## YOUR INSTRUCTIONS
This exercise asks for the whole listing to be restated exactly.

· · · · · · ·

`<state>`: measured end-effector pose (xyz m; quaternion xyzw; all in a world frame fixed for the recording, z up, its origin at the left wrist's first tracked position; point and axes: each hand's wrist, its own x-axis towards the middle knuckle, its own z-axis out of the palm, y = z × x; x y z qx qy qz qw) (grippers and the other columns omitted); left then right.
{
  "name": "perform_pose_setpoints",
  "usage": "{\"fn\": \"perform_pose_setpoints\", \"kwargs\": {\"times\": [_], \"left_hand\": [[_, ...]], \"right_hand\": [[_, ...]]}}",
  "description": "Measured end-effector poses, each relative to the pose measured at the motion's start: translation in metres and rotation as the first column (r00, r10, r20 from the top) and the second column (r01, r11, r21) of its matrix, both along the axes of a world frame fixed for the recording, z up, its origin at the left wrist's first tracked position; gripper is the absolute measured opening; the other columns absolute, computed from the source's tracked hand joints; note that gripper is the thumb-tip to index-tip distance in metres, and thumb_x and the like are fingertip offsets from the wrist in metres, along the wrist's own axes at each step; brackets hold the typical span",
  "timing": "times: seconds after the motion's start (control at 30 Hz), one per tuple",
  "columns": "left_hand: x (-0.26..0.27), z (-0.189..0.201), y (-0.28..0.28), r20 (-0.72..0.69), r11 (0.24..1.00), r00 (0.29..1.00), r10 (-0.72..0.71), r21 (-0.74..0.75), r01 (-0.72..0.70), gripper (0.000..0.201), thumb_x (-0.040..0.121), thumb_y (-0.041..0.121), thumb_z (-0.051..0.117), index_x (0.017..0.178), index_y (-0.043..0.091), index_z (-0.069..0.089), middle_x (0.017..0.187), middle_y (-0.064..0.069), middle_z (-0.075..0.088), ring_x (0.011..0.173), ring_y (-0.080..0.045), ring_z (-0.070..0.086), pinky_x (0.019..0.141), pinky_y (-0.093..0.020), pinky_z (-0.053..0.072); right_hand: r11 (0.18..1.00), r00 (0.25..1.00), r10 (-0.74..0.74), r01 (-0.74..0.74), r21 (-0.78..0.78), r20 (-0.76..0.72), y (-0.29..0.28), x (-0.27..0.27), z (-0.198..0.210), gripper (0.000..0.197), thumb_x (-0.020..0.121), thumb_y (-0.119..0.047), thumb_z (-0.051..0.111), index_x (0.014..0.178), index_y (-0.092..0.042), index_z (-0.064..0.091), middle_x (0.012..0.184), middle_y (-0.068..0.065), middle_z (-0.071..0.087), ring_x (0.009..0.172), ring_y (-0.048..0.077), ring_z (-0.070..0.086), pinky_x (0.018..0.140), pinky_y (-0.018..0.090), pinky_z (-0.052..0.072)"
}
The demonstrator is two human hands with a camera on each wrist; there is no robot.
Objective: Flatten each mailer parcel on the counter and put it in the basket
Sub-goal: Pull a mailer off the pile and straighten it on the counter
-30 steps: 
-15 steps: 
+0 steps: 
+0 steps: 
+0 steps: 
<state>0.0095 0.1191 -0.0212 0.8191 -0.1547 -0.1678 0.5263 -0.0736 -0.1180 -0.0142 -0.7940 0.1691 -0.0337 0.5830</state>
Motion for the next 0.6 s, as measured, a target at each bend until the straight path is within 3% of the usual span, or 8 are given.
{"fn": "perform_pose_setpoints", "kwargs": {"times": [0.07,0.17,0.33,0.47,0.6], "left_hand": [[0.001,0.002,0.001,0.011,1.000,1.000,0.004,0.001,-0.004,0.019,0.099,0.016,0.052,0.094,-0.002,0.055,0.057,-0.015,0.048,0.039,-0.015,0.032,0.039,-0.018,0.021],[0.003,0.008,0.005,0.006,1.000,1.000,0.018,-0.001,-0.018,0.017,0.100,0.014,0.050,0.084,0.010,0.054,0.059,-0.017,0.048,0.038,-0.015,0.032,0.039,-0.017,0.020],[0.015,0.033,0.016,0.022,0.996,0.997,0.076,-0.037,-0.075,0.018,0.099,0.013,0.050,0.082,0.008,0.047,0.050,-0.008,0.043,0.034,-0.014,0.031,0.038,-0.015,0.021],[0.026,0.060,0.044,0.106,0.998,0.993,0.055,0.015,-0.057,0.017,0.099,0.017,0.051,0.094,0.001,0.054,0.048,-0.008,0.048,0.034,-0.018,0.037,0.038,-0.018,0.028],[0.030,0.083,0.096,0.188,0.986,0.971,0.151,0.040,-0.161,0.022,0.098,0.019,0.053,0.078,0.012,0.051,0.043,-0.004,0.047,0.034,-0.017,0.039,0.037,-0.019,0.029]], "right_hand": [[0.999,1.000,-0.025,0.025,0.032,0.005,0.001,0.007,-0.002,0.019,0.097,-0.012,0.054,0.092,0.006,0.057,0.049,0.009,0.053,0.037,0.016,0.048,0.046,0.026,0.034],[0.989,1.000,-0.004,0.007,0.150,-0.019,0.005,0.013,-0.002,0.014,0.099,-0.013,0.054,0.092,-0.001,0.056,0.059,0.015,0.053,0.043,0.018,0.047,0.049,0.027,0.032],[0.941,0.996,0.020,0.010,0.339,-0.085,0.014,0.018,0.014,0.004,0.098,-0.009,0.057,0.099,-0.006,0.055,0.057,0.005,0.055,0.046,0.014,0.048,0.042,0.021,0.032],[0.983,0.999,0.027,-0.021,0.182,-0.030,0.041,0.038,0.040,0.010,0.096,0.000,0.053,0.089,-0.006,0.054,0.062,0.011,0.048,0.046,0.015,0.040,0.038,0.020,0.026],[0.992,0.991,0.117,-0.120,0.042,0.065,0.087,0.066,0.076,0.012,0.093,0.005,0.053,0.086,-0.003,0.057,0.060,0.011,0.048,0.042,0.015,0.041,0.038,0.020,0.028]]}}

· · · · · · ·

## ANSWER SECTION
`<state>`: measured end-effector pose (xyz m; quaternion xyzw; all in a world frame fixed for the recording, z up, its origin at the left wrist's first tracked position; point and axes: each hand's wrist, its own x-axis towards the middle knuckle, its own z-axis out of the palm, y = z × x; x y z qx qy qz qw) (grippers and the other columns omitted); left then right.
{
  "name": "perform_pose_setpoints",
  "usage": "{\"fn\": \"perform_pose_setpoints\", \"kwargs\": {\"times\": [_], \"left_hand\": [[_, ...]], \"right_hand\": [[_, ...]]}}",
  "description": "Measured end-effector poses, each relative to the pose measured at the motion's start: translation in metres and rotation as the first column (r00, r10, r20 from the top) and the second column (r01, r11, r21) of its matrix, both along the axes of a world frame fixed for the recording, z up, its origin at the left wrist's first tracked position; gripper is the absolute measured opening; the other columns absolute, computed from the source's tracked hand joints; note that gripper is the thumb-tip to index-tip distance in metres, and thumb_x and the like are fingertip offsets from the wrist in metres, along the wrist's own axes at each step; brackets hold the typical span",
  "timing": "times: seconds after the motion's start (control at 30 Hz), one per tuple",
  "columns": "left_hand: x (-0.26..0.27), z (-0.189..0.201), y (-0.28..0.28), r20 (-0.72..0.69), r11 (0.24..1.00), r00 (0.29..1.00), r10 (-0.72..0.71), r21 (-0.74..0.75), r01 (-0.72..0.70), gripper (0.000..0.201), thumb_x (-0.040..0.121), thumb_y (-0.041..0.121), thumb_z (-0.051..0.117), index_x (0.017..0.178), index_y (-0.043..0.091), index_z (-0.069..0.089), middle_x (0.017..0.187), middle_y (-0.064..0.069), middle_z (-0.075..0.088), ring_x (0.011..0.173), ring_y (-0.080..0.045), ring_z (-0.070..0.086), pinky_x (0.019..0.141), pinky_y (-0.093..0.020), pinky_z (-0.053..0.072); right_hand: r11 (0.18..1.00), r00 (0.25..1.00), r10 (-0.74..0.74), r01 (-0.74..0.74), r21 (-0.78..0.78), r20 (-0.76..0.72), y (-0.29..0.28), x (-0.27..0.27), z (-0.198..0.210), gripper (0.000..0.197), thumb_x (-0.020..0.121), thumb_y (-0.119..0.047), thumb_z (-0.051..0.111), index_x (0.014..0.178), index_y (-0.092..0.042), index_z (-0.064..0.091), middle_x (0.012..0.184), middle_y (-0.068..0.065), middle_z (-0.071..0.087), ring_x (0.009..0.172), ring_y (-0.048..0.077), ring_z (-0.070..0.086), pinky_x (0.018..0.140), pinky_y (-0.018..0.090), pinky_z (-0.052..0.072)"
}
The demonstrator is two human hands with a camera on each wrist; there is no robot.
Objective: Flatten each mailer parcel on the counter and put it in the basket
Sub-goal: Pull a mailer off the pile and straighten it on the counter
-30 steps: 
-15 steps: 
+0 steps: 
+0 steps: 
+0 steps: 
<state>0.0095 0.1191 -0.0212 0.8191 -0.1547 -0.1678 0.5263 -0.0736 -0.1180 -0.0142 -0.7940 0.1691 -0.0337 0.5830</state>
Motion for the next 0.6 s, as measured, a target at each bend until the straight path is within 3% of the usual span, or 8 are given.
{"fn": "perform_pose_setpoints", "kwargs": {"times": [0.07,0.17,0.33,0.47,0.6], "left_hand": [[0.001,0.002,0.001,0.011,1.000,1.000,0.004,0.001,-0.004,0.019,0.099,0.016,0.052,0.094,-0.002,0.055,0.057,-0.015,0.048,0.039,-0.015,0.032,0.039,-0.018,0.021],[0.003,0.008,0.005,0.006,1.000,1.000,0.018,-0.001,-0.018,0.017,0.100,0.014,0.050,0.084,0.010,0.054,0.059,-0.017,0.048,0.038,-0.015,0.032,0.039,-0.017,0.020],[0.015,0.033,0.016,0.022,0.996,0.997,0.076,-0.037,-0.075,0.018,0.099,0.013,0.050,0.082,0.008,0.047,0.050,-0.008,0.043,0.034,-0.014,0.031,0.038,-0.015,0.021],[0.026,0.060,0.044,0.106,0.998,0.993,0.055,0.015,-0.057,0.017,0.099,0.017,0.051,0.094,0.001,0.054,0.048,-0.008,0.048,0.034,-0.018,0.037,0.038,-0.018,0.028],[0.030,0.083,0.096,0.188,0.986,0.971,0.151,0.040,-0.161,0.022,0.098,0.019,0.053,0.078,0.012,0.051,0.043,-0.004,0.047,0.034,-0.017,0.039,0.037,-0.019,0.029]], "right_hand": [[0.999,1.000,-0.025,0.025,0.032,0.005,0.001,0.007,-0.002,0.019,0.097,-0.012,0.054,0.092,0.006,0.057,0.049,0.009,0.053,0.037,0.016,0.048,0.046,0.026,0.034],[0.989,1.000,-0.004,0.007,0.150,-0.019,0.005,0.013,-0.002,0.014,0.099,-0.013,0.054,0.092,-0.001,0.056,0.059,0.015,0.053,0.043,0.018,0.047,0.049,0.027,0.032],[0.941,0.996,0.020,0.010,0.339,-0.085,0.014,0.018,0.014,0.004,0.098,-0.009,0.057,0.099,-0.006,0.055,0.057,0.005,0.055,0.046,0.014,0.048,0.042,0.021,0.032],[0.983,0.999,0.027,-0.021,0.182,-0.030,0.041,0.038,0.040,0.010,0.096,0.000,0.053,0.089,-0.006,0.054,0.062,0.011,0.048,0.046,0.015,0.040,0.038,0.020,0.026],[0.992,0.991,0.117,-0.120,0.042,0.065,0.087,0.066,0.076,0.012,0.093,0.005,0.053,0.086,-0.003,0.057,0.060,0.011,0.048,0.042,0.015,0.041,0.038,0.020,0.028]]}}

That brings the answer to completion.